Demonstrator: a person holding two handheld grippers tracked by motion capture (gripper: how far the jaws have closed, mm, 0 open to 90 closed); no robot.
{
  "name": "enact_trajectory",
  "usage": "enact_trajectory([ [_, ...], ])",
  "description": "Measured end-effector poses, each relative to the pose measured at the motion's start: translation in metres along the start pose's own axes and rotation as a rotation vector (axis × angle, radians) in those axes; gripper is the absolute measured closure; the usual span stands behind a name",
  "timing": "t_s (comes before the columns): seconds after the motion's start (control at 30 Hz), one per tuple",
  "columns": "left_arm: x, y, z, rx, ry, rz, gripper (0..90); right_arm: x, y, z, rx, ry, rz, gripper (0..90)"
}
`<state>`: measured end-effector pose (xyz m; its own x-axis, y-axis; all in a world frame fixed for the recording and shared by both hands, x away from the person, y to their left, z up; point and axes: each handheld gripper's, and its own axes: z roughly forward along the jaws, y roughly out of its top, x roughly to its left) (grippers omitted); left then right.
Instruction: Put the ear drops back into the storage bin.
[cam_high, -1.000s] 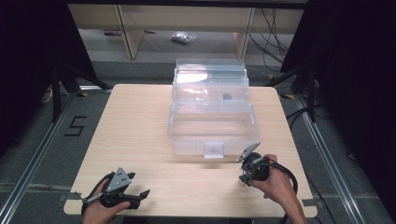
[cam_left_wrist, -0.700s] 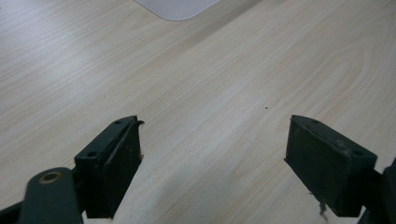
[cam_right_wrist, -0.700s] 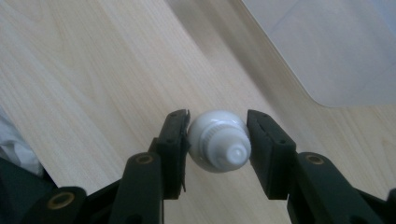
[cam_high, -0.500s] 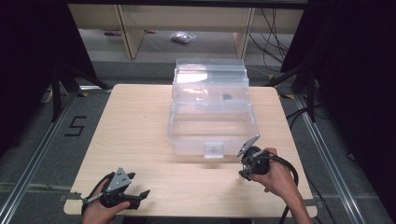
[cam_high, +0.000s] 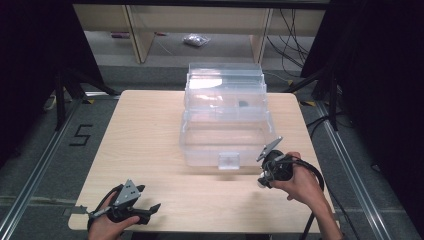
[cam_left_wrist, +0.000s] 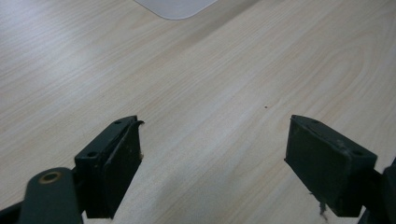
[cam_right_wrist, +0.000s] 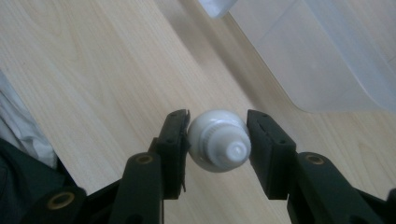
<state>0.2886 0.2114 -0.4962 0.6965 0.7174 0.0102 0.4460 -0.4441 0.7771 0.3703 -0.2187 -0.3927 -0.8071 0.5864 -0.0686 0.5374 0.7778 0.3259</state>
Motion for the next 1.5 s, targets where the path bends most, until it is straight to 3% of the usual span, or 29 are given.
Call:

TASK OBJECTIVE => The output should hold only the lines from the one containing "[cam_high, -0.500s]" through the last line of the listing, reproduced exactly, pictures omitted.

SOLUTION =>
[cam_high, -0.500s] 
[cam_high, +0.000s] 
[cam_left_wrist, +0.000s] 
[cam_right_wrist, +0.000s] 
<state>0.2886 0.2114 -0.4962 0.6965 0.7174 0.0102 0.4460 -0.4441 0.7771 0.3703 -0.2187 -0.3927 -0.8071 0.5864 -0.0686 0.5374 0.7778 0.3259</state>
Motion for the next 1.5 s, targets where the path bends most, until it is straight to 3% of the usual span, or 29 are given.
Call:

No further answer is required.